### What you have to do
Copy all lines below containing "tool".

### Data shown
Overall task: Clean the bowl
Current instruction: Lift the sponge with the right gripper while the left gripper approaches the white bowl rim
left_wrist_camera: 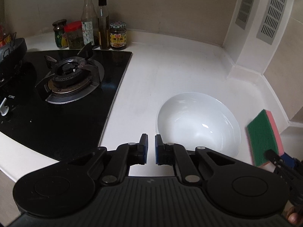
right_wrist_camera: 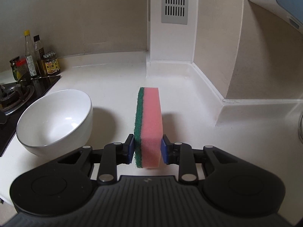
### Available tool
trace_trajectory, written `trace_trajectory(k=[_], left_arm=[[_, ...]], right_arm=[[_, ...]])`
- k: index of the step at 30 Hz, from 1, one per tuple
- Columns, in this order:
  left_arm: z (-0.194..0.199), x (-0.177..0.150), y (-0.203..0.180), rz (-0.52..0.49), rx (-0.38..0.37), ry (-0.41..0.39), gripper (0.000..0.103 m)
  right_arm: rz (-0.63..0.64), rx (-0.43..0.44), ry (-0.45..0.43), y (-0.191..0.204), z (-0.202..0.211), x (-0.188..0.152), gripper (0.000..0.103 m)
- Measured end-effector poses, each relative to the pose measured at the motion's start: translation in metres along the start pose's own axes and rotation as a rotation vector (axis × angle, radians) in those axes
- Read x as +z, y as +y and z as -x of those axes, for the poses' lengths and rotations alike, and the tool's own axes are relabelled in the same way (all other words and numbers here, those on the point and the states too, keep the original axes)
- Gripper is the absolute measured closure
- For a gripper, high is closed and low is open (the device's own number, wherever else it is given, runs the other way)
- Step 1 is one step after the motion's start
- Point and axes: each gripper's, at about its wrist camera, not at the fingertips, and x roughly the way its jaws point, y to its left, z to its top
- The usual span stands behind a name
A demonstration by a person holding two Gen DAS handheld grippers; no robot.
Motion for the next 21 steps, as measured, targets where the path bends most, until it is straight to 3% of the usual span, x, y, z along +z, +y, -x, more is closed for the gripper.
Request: trace_trajectory(k=[16, 21], left_arm=[[-0.058, 0.021, 0.022, 0.158, -0.141, 0.203, 0.094], [-0.071, 0.024, 0.02, 0.122, -0.14, 0.218, 0.093]], right_arm=[[0.002, -0.026, 0.023, 0.009, -0.009, 0.007, 0.078], [0.041, 0.047, 0.026, 0.007, -0.01, 0.029, 0.078]])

### Response to the exercise
### Available tool
- Read x as +z, y as +y and z as -x of those axes, for the poses' lengths and rotations alike, and the tool's own axes are relabelled in the same way (all other words and numbers here, those on the point and the states too, keep the original axes)

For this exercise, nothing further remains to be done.